Writes virtual dip switches.

Declaration

task set_virtual_dip_switch(input int slot_id=0, int dip);

Argument Description
slot_id Slot ID
dip 16bit dip switch setting

get_virtual_dip_switch

Description

Reads virtual dip switches.

Declaration

function logic [15:0] get_virtual_dip_switch(input int slot_id=0);

Argument Description
slot_id Slot ID

get_virtual_led

Description

Reads virtual LEDs.

Declaration

function logic [15:0] get_virtual_led(input int slot_id=0);

Argument Description
slot_id Slot ID

kernel_reset

Description

Issues a kernel reset.

Declaration

function void kernel_reset(input int slot_id=0, logic d = 1);

Argument Description
slot_id Slot ID
d reset value

issue_flr

Description

Issues a PCIe Function Level Reset (FLR).

Declaration

task issue_flr(input int slot_id=0);

Argument Description
slot_id Slot ID

que_buffer_to_cl

Description

Queues a buffer for the DMA to send data to the CL.

Declaration

function void que_buffer_to_cl(input int slot_id = 0, int chan, logic [63:0] src_addr, logic [63:0] cl_addr, logic [27:0] len);

Argument Description
slot_id Slot ID
chan DMA channel to use (0-3)
src_addr Data's Source Address
cl_addr Custom Logic Address
len Length of DMA in bytes

que_cl_to_buffer

Description

Queues a buffer for the DMA to receive data from the CL.

Declaration

function void que_cl_to_buffer(input int slot_id = 0, int chan, logic [63:0] dst_addr, logic [63:0] cl_addr, logic [27:0] len);

Argument Description
slot_id Slot ID
chan DMA channel to use (0-3)
dst_addr Data's Destination Address
cl_addr Custom Logic Address
len Length of DMA in bytes

start_que_to_cl

Description

Starts the DMA operation to the CL.

Declaration

function void start_que_to_cl(input int slot_id = 0, int chan);

Argument Description
slot_id Slot ID
chan DMA channel to use (0-3)

start_que_to_buffer

Description

Starts the DMA operation from the CL.

Declaration

function void start_que_to_buffer(input int slot_id = 0, int chan);

Argument Description
slot_id Slot ID
chan DMA channel to use (0-3)

is_dma_to_cl_done

Description

Returns non-zero if the DMA to the CL is complete.

Declaration

function bit is_dma_to_cl_done(input int slot_id = 0, input int chan);

Argument Description
slot_id Slot ID
chan DMA channel to use (0-3)

is_dma_to_buffer_done

Description

Returns non-zero if the DMA to the buffer is complete.

Declaration

function bit is_dma_to_buffer_done(input int slot_id = 0, input int chan);

Argument Description
slot_id Slot ID
chan DMA channel to use (0-3)

map_host_memory

Description

The SV Test API function 'task map_host_memory(input logic [63:0] addr)' maps host memory to 64-bit address.

Declaration

task map_host_memory(input logic [63:0] addr);

Argument Description
addr Address

hm_put_byte

Description

The SV Test API function 'function void hm_put_byte(input longint unsigned addr, byte d)' is used to backdoor load host memory.

Declaration

function void hm_put_byte(input longint unsigned addr, byte d);

Argument Description
addr Address
d data

hm_get_byte

Description

The SV Test API function 'function void hm_get_byte(input longint unsigned addr)' is used to read data from host memory using backdoor.

Declaration

function void hm_get_byte(input longint unsigned addr);

Argument Description
addr Address

C Test API Reference

cl_poke

Description

The C Test API function 'extern void cl_poke(uint64_t addr, uint32_t data)' writes 32 bits of data to the CL via the AXI PCIeS interface.

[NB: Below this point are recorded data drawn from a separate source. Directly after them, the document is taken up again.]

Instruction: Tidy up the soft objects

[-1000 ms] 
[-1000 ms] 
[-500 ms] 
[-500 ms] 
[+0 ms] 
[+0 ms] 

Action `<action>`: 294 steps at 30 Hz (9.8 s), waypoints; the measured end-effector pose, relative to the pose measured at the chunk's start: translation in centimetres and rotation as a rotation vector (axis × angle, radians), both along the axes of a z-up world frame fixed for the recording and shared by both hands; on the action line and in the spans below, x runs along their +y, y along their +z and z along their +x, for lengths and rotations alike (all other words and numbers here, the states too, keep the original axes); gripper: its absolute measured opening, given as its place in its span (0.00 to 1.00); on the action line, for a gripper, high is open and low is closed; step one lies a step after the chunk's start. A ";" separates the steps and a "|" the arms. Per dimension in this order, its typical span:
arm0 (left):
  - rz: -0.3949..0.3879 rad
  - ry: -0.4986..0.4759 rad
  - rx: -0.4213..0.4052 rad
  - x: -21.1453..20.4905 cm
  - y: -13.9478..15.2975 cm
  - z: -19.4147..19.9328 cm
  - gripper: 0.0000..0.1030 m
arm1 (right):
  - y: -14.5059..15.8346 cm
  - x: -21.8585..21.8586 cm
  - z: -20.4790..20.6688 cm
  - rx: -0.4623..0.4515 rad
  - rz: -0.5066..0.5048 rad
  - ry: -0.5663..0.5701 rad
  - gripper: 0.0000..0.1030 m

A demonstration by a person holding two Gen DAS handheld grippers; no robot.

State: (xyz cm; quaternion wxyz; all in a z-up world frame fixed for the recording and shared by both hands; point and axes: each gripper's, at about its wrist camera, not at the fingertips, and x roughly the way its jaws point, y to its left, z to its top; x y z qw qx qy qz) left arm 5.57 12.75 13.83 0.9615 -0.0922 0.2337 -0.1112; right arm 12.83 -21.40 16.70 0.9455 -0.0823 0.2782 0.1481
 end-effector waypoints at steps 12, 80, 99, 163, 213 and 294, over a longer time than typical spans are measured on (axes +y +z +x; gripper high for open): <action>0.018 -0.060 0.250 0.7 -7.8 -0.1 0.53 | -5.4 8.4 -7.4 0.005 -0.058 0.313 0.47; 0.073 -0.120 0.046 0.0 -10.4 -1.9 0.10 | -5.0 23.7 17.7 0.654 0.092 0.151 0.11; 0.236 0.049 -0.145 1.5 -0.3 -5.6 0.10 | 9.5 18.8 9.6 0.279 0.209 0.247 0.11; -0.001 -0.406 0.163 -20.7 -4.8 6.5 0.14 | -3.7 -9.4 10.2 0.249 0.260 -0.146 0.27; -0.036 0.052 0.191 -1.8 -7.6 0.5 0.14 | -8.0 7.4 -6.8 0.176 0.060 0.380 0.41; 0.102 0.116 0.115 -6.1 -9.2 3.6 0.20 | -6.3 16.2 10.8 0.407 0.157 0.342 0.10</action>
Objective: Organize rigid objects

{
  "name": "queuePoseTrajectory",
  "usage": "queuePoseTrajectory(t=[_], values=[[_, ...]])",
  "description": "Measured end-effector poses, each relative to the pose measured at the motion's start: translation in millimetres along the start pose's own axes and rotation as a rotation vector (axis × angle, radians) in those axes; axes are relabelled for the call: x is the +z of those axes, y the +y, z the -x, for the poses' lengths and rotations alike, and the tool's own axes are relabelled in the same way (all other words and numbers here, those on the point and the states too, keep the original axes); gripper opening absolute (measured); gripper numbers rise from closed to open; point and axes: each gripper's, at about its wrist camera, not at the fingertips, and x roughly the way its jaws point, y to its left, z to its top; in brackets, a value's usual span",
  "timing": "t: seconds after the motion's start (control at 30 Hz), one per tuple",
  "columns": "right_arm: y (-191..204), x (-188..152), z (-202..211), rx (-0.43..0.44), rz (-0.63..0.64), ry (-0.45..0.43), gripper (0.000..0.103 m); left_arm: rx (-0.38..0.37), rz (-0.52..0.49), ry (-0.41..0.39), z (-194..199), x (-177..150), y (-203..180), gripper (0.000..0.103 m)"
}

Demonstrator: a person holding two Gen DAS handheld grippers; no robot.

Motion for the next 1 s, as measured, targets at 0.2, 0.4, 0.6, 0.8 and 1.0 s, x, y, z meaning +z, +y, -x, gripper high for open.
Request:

This function calls the SV poke function via DPI calls.

Declaration

extern void cl_poke(uint64_t addr, uint32_t data);

Argument Description
addr Write Address
data Write Data

cl_peek

Description

The C Test API function 'extern void cl_peek(uint64_t addr)' Reads 32 bits of data from the CL via the AXI PCIeS interface. This function calls the SV peek function via DPI calls.

Declaration

extern void cl_peek(uint64_t addr, uint32_t data);

Argument Description
addr Read Address
data Read Data

##sv_map_host_memory

Description

The C Test API function 'extern void sv_map_host_memory(uint8_t *memory)' maps host memory to memory allocated by memory buffer. This function calls the SV map_host_memory function via DPI calls.

Declaration

extern void sv_map_host_memory(uint8_t *memory);

Argument Description
*memory pointer to memory buffer

host_memory_putc

Description

The C Test API function 'void host_memory_putc(uint64_t addr, uint8_t data)' is used to backdoor load host memory.

Declaration

void host_memory_putc(uint64_t addr, uint8_t data)

Argument Description
addr Address
data data

host_memory_getc

Description

The C Test API function 'void host_memory_getc(uint64_t addr)' is used to backdoor load host memory.

Declaration

void host_memory_putc(uint64_t addr, uint8_t data)

Argument Description
addr Address

log_printf

Description

The C Test API function 'void log_printf(const char *format, ...)' is used to print messages when running a simulation. The regular 'C' printf will not work when running a 'C' and 'SV' mixed language simulation. This 'C' function calls SV function sv_printf via DPI calls.

Declaration

void log_printf(const char *format, ...);

Argument Description
*format message to be printed

sv_printf

Description

The C Test API function 'extern void sv_printf(char *msg)' is used to send a message buffer to the SV side of simulation.

Declaration

extern void sv_printf(char *msg);

Argument Description
*msg Character buffer

sv_pause

Description

The C test API function 'extern void sv_pause(uint32_t x);' is used to add delay to a simulation.

Declaration

extern void sv_pause(uint32_t x);

Argument Description
x Delay in micro seconds